Les confidences de Tintin Marquez, le coach qui a fait passer le nouveau Diable, Christian Kabasele, d'attaquant à défenseur

Kabasele a changé de position à la demande de Tintin Marquez. Imagesports.be / LPR

Diable rouge depuis… lundi, Kabasele doit une partie de sa réussite à Tintin Marquez, ce coach qui l’a fait passer de buteur sans relief à solide défenseur.

Le 23 juillet 2013: c’est ce jour-là, à l’ombre de la BayArena de Leverkusen, que le destin de Christian Kabasele bascule. L’AS Eupen dispute alors son avant-dernier match de préparation face au Bayer de Sami Hyypiä. Une rencontre qui se solde par une victoire de prestige (1-2), mais par une vilaine blessure, aussi. Diawandou Diagne, défenseur central, est touché à la clavicule et out pour un bon bout de temps.

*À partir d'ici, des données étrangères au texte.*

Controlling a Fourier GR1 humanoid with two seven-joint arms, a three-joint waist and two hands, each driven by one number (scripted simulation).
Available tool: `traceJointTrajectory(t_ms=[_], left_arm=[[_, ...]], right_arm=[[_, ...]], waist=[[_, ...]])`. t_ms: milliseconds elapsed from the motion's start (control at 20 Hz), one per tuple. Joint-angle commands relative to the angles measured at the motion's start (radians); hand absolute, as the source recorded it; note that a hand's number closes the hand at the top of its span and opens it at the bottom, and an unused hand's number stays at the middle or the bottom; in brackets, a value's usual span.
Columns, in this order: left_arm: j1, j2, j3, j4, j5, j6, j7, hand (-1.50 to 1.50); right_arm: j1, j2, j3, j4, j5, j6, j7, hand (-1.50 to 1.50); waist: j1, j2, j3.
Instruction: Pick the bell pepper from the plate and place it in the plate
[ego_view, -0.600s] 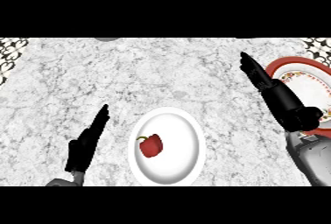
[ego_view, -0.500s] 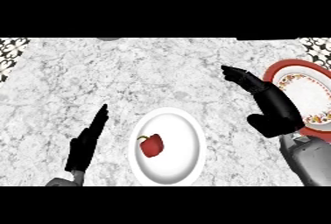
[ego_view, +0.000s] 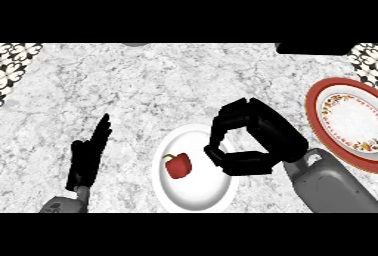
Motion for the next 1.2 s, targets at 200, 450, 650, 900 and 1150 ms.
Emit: traceJointTrajectory(t_ms=[200,450,650,900,1150], left_arm=[[-0.021,0.001,0.011,-0.006,-0.003,0.015,0.039,0.0],[-0.005,0.002,0.024,-0.042,-0.003,0.036,0.085,0.0],[0.003,-0.03,-0.005,-0.088,-0.03,0.08,0.135,0.0],[0.05,0.008,0.029,-0.094,-0.014,0.036,0.097,0.0],[0.015,0.007,0.04,-0.1,-0.003,0.024,0.138,0.0]], right_arm=[[0.181,0.258,0.069,0.247,-0.253,0.103,-0.355,-1.5],[0.068,0.144,0.139,0.503,0.021,0.163,-0.643,-1.5],[-0.042,0.165,0.154,0.488,0.201,-0.011,-0.512,-1.5],[-0.124,0.164,0.172,0.506,0.336,-0.03,-0.388,-1.5],[-0.203,0.143,0.253,0.375,0.41,0.164,-0.124,-1.5]], waist=[[0.024,0.04,0.005],[0.0,0.02,0.001],[-0.017,0.01,0.0],[-0.027,0.01,-0.001],[-0.039,0.005,-0.002]])
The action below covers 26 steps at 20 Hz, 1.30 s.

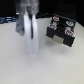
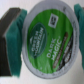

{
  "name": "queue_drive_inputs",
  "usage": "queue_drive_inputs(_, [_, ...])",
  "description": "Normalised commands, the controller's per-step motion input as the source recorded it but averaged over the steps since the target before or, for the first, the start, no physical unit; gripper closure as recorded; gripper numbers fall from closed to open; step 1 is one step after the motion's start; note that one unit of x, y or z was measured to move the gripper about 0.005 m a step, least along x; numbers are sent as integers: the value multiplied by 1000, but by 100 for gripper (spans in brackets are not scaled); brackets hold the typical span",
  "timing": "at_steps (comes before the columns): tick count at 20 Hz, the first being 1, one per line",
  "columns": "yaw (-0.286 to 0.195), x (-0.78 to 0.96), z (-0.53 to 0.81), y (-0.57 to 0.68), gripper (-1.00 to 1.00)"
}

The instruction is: Open the kcup holder, insert the kcup into the holder, and close the kcup holder

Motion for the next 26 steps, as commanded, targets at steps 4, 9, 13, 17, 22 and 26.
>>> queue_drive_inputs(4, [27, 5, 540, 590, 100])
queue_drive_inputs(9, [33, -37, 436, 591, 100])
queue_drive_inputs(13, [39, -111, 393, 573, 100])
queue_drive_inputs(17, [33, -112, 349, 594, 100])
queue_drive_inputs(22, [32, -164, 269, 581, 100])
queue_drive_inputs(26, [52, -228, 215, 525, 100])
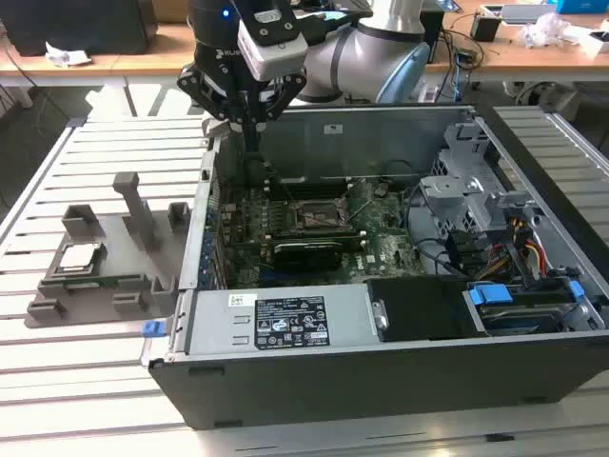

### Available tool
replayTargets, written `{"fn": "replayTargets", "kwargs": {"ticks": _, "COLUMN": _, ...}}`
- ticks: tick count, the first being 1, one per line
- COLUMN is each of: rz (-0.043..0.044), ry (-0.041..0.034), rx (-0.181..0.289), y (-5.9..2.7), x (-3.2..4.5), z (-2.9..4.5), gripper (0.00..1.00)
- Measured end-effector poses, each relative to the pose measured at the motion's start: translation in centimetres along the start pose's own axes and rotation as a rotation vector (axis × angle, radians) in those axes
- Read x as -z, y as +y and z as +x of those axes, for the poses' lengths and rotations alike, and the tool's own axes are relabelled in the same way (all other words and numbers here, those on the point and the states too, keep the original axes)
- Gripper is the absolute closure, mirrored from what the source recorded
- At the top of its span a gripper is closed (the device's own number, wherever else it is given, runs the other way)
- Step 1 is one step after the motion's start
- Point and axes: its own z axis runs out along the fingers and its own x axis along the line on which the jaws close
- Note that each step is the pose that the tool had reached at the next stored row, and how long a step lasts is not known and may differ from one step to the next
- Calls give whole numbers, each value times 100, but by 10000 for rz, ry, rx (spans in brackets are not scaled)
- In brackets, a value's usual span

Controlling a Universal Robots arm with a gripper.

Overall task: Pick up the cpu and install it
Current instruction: 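Reach for the cpu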

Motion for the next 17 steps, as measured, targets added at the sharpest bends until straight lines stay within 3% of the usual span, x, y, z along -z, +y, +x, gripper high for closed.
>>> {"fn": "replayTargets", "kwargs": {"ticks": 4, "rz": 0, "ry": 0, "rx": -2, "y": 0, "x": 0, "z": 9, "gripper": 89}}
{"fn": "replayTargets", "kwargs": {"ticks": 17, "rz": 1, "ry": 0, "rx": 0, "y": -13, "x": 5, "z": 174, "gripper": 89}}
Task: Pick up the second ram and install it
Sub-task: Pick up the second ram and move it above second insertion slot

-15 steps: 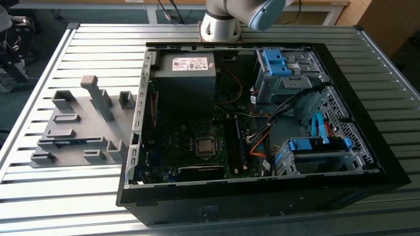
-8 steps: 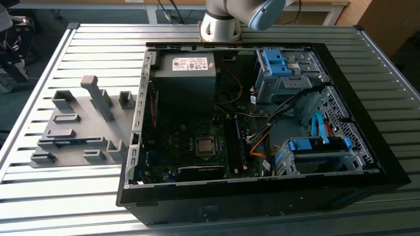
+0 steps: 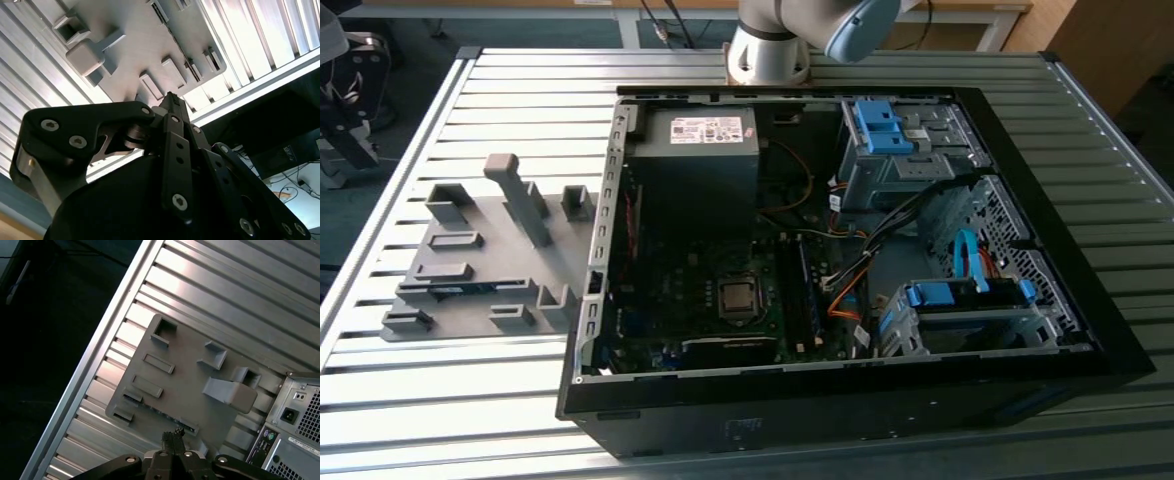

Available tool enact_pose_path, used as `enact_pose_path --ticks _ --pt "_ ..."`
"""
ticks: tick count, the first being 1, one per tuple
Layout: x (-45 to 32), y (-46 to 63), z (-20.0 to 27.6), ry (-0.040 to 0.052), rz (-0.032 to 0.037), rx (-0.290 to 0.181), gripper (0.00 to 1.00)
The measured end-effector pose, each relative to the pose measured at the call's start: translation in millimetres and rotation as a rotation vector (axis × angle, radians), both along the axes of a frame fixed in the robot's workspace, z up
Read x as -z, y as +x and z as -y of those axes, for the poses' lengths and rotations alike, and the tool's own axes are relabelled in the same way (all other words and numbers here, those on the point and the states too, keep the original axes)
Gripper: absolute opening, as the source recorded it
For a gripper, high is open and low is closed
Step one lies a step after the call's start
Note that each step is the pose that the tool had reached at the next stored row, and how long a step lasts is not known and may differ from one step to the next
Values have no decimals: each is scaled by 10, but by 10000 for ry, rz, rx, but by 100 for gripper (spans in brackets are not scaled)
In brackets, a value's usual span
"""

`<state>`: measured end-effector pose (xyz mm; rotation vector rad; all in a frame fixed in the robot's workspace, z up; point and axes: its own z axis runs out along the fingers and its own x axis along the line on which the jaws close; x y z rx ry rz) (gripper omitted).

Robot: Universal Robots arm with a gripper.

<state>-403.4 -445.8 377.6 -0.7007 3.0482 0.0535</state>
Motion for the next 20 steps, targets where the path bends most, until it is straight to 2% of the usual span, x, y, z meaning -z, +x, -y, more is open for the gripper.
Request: enact_pose_path --ticks 20 --pt "0 -1 1 0 0 -594 11"
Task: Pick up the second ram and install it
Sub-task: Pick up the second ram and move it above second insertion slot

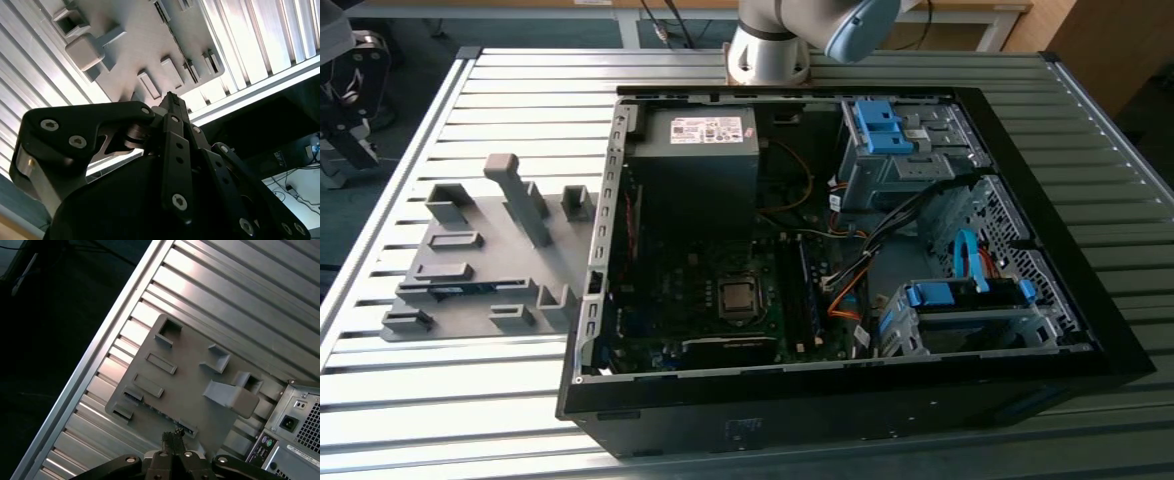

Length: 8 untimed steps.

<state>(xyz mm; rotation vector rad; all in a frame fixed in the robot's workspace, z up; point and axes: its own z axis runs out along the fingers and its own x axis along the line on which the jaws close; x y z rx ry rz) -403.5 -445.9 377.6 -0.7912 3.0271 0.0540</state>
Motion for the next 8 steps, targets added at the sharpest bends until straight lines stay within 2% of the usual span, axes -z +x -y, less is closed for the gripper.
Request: enact_pose_path --ticks 8 --pt "0 -1 1 -1 0 -165 11"
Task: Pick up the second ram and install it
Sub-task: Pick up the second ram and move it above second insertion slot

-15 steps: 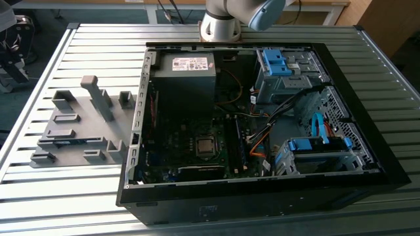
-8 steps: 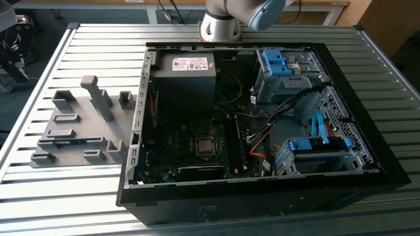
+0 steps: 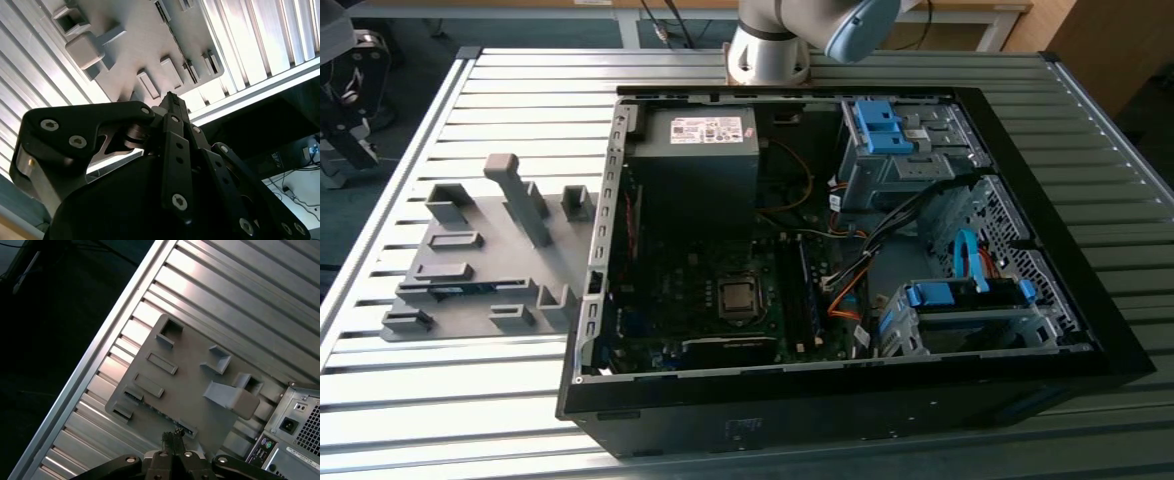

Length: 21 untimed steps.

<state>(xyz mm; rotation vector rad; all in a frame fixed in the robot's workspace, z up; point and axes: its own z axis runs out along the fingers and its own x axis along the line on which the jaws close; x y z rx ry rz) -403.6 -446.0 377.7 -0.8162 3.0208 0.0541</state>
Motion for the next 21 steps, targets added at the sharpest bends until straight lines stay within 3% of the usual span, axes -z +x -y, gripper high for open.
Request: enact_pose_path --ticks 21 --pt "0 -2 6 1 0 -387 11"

Quatre jours plus tard, Eupen rend visite au VVV Venlo (1-1). Dernière répétition avant l’entame du championnat de D2 2013-2014 et, surtout, premières minutes de Christian Kabasele au poste de défenseur central. Une grosse surprise signée Bartolome «Tintin» Marquez, coach eupenois de l’époque et ancien entraîneur de l’Espanyol de Barcelone.

«À la suite de la blessure de Diawandou, nous manquions de solutions derrière, se souvient-il, depuis sa résidence barcelonaise. J’ai alors cherché une alternative. Et Christian, avec sa vitesse et sa puissance, avait un profil très intéressant. Or, cette année-là, je savais que devant, il allait être barré par Florian Taulemesse. La saison précédente, il avait peu joué. Il avait des qualités, mais son manque de réussite face au but était un gros frein pour la suite de sa carrière. Avec le recul, je me dis qu’il n’avait pas beaucoup d’avenir comme attaquant…»

Par contre, comme défenseur, «Kaba» va rapidement impressionner.

Une relation d’amour-haine

«Tout le mérite lui en revient, car c’est quelqu’un d’intelligent et il a réagi très positivement à ce changement de position, ce que d’autres n’auraient pas forcément accepté. Pour le reste, c’est bien simple: après l’avoir vu à l’entraînement et après son premier match à ce poste-là, j’ai dit aux dirigeants d’Eupen qu’il fallait absolument le faire prolonger (NDLR: Kabasele arrivait en fin de contrat). Mais voilà: dans le monde du football, les nouvelles vont vite et à Eupen, la direction a réagi trop tard par rapport à d’autres…»

Cette année-là, le jeune Liégeois postposera à plusieurs reprises la signature de son nouveau contrat chez les Germanophones. Jusqu’à ce que la presse annonce son départ pour Genk. Le clash. «J’ai été joueur pro et sur le fond, je comprends son choix. Par contre, sur le moment, j’ai été vexé par son manque de franchise. Néanmoins, avec le recul, je pense que j’ai mal réagi, avoue Marquez, sans club depuis son limogeage d’Eupen en mars 2015. Je me suis rangé du côté du projet eupenois (NDLR: mis en place par les Qataris d’Aspire qui y placent de jeunes Africains et Qataris) et j’ai favorisé certains éléments au détriment de notre meilleur défenseur que j’ai subitement mis sur le banc. J’ai commis une erreur et peut-être que cette année-là, ce choix nous a coûté la montée en D1». C’est là tout le paradoxe de ce qui devait être une belle histoire, mais qui s’est mal terminé. «Aujourd’hui, tout ça est oublié», poursuit le mentor ibérique, toujours sur le ton du mea culpa.

Des clubs espagnols intéressés

«Je suis très heureux pour Christian de voir qu’il a percé à Genk et qu’il va prendre part à l’Euro! Mais au fond, je ne suis pas surpris. Ce garçon a tout pour réussir et s’il joue ne serait-ce qu’un peu à l’Euro, je suis persuadé qu’il va franchir un nouveau palier. Ce mec est taillé pour l’Angleterre (sic). En fait, Christian est taillé pour n’importe quel championnat! D’ailleurs, je peux vous dire que plusieurs clubs espagnols m’ont déjà interrogé concernant Kabasele. Il est suivi de près, croyez-moi!»